Methodological Issues in Analyzing Market Dynamics
This paper investigates progress in the development of models capable of empirically analyzing the evolution of industries. It starts with a parallel between the development of empirical frameworks for static and dynamic analysis of industries: both adapted their frameworks from models taken from economic theory. The dynamic framework has had its successes: it led to developments that have enabled us to control for dynamic phenomena in static empirical models and to useful computational theory. However when important characteristics of industries were integrated into that framework it generated complexities which both hindered empirical work on dynamics per se, and made it unrealistic as a model of agent behavior. This paper suggests a simpler alternative paradigm, one which need not maintain all the traditional theoretical restrictions, but does maintain the core theoretical idea of optimizing subject to an information set. It then discusses estimation, computation, and an example within that paradigm.

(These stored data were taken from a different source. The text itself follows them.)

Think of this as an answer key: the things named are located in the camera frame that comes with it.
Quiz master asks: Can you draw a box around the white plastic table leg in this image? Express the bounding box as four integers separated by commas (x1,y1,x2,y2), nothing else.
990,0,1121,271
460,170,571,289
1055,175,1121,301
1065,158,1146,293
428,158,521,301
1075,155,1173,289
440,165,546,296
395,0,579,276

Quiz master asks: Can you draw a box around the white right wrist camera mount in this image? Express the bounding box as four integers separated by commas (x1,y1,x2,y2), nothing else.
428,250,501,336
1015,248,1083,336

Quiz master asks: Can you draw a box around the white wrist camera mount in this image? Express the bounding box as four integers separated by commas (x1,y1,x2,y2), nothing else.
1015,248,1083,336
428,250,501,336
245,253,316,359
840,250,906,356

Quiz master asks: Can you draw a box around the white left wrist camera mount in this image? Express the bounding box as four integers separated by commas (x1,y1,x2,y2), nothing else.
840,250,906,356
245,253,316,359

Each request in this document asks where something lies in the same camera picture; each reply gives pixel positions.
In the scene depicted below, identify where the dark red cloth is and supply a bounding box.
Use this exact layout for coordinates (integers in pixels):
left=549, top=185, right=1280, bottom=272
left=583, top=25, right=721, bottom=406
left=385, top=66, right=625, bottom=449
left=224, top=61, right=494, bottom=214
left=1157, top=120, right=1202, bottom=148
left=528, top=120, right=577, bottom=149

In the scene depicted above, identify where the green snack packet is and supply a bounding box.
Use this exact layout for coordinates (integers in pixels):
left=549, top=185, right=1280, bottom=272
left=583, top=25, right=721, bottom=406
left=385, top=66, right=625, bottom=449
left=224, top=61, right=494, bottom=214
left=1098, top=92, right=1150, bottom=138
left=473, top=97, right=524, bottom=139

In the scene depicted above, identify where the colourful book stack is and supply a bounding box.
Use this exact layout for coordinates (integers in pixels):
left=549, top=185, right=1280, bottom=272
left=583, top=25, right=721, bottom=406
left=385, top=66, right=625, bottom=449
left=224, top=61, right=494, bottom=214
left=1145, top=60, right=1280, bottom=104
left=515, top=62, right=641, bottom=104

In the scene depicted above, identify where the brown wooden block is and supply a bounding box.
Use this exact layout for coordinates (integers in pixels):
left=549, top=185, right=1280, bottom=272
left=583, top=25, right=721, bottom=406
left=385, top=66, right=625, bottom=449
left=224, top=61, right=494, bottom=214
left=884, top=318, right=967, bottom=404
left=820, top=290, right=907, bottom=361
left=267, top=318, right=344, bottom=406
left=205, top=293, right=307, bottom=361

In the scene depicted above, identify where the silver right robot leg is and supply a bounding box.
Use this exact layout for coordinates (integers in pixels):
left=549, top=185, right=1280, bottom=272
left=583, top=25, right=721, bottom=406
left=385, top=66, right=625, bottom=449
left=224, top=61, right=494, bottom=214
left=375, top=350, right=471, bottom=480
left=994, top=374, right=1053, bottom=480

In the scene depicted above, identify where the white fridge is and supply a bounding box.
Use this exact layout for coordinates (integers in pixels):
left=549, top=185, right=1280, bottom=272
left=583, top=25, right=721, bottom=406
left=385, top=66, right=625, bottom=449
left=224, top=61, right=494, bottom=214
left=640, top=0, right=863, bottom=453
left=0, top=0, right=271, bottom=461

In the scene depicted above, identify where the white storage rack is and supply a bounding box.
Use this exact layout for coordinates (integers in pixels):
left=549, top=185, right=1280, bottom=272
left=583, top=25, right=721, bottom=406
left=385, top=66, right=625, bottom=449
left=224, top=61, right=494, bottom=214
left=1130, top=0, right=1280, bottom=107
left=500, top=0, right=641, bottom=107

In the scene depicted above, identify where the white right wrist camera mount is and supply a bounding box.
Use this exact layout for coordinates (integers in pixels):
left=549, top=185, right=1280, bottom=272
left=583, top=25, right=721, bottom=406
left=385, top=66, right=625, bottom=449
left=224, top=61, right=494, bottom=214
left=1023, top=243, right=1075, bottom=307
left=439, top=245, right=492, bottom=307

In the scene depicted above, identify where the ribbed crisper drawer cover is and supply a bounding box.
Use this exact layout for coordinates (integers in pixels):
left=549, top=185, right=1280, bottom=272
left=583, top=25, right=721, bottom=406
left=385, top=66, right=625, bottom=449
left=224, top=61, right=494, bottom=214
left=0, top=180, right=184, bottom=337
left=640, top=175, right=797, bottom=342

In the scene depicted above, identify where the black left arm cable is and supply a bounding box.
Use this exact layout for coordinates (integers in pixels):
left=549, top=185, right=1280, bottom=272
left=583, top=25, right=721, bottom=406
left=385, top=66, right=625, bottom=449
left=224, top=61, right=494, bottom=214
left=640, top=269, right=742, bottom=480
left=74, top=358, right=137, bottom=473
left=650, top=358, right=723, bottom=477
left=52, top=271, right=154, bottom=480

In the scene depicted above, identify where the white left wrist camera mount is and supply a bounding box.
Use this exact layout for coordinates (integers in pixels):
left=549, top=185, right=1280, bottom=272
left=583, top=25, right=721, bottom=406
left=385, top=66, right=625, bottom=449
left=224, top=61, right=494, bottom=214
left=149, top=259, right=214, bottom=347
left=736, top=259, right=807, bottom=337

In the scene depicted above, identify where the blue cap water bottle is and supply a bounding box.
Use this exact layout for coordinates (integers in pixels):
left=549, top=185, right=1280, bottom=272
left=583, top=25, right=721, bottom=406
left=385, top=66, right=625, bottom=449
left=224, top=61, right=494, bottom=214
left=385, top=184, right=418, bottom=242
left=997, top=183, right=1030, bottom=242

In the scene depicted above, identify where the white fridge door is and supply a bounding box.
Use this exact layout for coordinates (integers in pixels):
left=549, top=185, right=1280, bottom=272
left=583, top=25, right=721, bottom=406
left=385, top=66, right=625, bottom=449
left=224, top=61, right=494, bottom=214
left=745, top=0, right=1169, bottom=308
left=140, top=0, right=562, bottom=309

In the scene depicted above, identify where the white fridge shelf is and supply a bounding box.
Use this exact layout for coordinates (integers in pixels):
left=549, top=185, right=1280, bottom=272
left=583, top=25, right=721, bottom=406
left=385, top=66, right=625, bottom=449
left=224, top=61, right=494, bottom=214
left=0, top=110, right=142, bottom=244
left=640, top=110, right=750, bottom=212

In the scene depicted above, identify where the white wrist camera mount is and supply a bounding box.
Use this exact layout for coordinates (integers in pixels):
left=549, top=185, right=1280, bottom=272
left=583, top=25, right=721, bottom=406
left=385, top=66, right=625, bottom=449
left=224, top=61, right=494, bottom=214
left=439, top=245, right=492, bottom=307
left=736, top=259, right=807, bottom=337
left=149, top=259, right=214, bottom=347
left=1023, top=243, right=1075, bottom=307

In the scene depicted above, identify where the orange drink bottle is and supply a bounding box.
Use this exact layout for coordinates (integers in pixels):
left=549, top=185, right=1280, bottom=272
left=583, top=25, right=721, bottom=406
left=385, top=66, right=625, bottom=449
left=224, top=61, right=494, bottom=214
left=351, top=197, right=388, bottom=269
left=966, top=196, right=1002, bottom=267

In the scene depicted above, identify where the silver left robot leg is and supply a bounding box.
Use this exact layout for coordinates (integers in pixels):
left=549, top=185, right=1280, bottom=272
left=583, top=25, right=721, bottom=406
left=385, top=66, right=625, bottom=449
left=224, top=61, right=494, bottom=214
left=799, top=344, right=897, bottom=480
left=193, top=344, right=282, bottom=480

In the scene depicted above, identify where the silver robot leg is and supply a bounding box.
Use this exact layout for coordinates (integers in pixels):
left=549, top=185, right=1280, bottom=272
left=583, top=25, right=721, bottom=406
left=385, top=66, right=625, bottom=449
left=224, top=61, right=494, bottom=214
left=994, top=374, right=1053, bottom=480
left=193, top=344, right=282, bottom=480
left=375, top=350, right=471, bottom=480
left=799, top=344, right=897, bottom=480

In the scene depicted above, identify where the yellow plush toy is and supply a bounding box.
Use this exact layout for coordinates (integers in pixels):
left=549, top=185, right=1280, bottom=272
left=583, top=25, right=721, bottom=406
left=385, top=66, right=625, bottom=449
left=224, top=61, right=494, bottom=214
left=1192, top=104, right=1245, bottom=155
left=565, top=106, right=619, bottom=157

This paper is adapted from three lectures given in 2014: (i) The Cowles Lecture given at the North American Econometric Society, (in Minneapolis, June); (ii) A Keynote Address at the International Society for Dynamic Games (in Amsterdam, July), and (iii) A Keynote Address at the Latin American Econometric Society Meetings (in Sao Paulo, November). I have benefited from the comments of several participants in those conferences and from sets of detailed and very useful comments from Michael Dickstein, Liran Einav, Chaim Fershtman, Myrto Kalouptsidi. and Florian Wagener. The views expressed herein are those of the author and do not necessarily reflect the views of the National Bureau of Economic Research.